30 Ağustos davetine 60 gazeteci çağrılmıştı.
Bu şimdiye kadar görülen en geniş davetli listesiydi.
Geleneksel basın kokteyli için de öncekilere göre çok daha geniş bir liste yapılmış.
Her ne kadar akredite edilmemiş gazeteler listesinde fazla bir değişiklik yoksa da, öteki gazeteler içindeki akredite listesinin oldukça genişlediği anlaşılıyor.
Cengiz Çandar'ın davet edilmesi de bunu gösteriyor.
Askerler bir süredir, eski akreditasyon listelerini genişletiyorlar.
Son gezilerde yaptıkları davetler de bunu gösteriyor.
Ayrıca şimdiye kadar kendilerine muhalif gazetecilerle kurdukları ilişkilerden de memnunlar.
Andıç olayı tabii ki bu açılım sürecini psikolojik açıdan olumsuz etkiledi.
Ama bu davetler yeni komuta kademesinin niyetini göstermesi bakımından ilginçtir.
Avrupa Birliği Katılım Ortaklığı Belgesi'nin açıklanmasıyla Türkiye yeni bir döneme girdi.

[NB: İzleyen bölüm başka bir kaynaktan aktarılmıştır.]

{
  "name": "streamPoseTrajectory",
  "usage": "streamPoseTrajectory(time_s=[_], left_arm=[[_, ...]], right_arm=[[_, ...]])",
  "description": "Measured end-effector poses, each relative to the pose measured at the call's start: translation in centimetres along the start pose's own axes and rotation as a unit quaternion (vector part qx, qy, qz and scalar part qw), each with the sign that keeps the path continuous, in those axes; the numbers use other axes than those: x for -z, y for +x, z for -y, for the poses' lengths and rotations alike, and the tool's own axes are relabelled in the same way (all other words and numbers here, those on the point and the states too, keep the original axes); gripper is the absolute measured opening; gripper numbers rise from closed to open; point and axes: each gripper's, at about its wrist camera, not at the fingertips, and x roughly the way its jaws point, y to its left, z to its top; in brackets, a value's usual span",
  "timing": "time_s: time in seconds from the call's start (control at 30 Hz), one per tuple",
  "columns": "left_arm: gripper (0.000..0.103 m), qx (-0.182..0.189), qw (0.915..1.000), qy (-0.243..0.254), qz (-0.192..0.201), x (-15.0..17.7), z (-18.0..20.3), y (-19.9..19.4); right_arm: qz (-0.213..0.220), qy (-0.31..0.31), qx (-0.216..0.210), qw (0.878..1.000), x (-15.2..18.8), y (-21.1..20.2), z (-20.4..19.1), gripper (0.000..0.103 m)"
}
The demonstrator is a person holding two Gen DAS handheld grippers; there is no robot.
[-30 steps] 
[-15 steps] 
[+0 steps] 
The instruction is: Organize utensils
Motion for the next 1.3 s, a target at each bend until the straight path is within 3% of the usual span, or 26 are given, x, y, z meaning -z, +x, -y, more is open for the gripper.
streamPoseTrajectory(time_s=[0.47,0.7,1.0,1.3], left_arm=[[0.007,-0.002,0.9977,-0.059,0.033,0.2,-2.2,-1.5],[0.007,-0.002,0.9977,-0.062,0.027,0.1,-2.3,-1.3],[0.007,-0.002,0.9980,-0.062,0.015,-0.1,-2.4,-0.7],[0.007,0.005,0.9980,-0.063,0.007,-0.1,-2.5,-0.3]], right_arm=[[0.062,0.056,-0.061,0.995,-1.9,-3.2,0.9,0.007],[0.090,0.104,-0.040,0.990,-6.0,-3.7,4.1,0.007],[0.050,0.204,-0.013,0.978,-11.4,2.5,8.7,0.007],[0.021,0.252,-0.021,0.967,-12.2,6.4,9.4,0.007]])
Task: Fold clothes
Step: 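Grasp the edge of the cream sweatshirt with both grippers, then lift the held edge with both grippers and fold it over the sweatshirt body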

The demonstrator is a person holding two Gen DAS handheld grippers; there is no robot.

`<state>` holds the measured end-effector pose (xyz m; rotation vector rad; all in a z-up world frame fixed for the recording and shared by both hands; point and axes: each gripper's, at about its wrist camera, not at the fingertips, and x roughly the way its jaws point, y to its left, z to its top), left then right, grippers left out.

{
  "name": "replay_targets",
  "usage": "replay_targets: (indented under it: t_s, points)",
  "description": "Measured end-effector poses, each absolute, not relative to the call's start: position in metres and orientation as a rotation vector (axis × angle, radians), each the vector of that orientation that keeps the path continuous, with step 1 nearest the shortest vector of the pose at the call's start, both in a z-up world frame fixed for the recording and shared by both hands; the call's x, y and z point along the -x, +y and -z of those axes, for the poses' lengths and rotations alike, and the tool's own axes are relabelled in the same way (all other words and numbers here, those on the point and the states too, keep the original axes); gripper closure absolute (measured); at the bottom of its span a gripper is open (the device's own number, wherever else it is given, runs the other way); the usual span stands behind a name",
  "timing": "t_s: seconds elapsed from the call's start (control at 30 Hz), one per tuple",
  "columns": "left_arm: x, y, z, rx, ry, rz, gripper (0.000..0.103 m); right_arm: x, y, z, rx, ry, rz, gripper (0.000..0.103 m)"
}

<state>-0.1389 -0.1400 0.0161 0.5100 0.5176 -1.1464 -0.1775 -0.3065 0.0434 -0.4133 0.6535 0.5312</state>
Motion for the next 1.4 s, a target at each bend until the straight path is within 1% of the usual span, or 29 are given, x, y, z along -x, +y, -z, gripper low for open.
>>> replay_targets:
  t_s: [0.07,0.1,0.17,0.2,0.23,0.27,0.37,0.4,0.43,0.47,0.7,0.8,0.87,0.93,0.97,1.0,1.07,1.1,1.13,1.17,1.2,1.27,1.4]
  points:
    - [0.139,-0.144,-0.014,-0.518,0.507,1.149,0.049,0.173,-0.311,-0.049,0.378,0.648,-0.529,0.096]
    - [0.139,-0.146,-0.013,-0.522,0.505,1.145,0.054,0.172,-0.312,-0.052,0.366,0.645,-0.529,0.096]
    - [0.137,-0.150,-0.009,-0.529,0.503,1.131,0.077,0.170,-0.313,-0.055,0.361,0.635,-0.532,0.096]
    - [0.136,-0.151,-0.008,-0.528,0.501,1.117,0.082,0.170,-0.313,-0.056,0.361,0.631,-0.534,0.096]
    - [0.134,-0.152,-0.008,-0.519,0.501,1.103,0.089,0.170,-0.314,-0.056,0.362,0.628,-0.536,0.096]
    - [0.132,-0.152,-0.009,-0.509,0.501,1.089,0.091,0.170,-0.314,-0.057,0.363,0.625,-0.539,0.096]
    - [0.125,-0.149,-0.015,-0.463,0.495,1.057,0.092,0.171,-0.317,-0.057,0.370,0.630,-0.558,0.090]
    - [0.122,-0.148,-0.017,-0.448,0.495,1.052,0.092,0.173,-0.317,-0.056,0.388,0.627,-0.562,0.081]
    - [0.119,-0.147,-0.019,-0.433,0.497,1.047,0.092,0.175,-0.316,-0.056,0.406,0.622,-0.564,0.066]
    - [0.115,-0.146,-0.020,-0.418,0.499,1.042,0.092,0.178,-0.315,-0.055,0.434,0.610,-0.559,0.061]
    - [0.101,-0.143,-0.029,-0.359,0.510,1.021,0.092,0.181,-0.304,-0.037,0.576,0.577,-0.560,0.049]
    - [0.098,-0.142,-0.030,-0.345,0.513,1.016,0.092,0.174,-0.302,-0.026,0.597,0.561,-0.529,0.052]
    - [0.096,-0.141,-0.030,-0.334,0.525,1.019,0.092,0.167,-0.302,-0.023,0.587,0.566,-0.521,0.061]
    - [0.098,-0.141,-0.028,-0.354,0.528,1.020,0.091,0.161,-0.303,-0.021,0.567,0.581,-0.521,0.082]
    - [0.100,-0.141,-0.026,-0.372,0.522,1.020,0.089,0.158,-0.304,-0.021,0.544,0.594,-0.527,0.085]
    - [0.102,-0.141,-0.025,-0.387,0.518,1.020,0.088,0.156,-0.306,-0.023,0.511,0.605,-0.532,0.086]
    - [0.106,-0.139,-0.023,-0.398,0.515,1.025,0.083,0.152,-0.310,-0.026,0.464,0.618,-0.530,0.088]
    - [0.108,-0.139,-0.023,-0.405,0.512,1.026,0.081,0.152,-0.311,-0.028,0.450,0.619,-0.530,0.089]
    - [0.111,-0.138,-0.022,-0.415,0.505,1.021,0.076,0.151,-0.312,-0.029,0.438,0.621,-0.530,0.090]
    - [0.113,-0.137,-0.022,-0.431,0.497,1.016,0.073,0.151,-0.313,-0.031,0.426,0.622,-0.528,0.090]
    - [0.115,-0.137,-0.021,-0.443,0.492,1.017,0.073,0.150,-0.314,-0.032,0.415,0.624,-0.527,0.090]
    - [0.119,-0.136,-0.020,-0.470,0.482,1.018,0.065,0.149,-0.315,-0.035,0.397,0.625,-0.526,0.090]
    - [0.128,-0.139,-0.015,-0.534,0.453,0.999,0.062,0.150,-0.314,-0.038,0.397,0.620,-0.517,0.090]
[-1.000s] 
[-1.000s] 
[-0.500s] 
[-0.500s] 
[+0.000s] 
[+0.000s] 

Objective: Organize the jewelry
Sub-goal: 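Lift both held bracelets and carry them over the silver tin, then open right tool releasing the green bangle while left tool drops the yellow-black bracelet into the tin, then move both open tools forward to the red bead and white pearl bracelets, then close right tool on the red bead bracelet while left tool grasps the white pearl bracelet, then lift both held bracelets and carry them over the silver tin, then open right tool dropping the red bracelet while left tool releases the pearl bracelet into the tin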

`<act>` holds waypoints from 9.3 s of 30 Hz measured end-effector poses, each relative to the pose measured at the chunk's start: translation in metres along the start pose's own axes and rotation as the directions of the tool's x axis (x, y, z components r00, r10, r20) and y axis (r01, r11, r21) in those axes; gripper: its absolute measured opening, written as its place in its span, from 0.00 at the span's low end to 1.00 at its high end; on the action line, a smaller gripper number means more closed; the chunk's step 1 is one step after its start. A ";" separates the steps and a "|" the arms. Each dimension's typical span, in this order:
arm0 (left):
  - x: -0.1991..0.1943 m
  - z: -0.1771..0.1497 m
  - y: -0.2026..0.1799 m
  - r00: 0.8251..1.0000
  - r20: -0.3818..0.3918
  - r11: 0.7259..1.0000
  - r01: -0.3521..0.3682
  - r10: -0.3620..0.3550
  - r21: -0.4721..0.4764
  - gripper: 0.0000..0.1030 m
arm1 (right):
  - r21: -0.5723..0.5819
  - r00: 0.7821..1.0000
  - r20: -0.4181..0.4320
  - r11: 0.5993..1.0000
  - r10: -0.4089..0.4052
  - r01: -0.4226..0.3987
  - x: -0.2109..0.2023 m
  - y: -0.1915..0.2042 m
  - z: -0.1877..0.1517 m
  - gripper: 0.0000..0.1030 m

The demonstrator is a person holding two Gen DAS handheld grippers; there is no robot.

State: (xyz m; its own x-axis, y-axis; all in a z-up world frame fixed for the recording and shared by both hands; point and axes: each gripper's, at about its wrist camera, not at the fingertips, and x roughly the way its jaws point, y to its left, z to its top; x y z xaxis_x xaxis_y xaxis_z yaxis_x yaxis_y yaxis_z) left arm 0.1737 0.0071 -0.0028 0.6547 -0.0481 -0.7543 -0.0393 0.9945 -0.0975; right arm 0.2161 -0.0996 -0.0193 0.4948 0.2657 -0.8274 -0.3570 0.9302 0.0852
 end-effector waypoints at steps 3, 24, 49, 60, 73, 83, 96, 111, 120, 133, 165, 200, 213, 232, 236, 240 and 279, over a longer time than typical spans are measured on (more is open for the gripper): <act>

Demokratikleşme konusundaki ev ödevimiz belli.

KANLI MI KANSIZ MI

28 Şubat öncesinde ``Kanlı mı olacak, kansız mı'' diye tirad çeken siyasiler bile bugün artık Avrupa'yla bütünleşmenin ve demokratikleşmenin en hızlı savunucusu oldular.
Bu süreç içinde herkesin kendi tutumunu gözden geçirmesinde fayda var.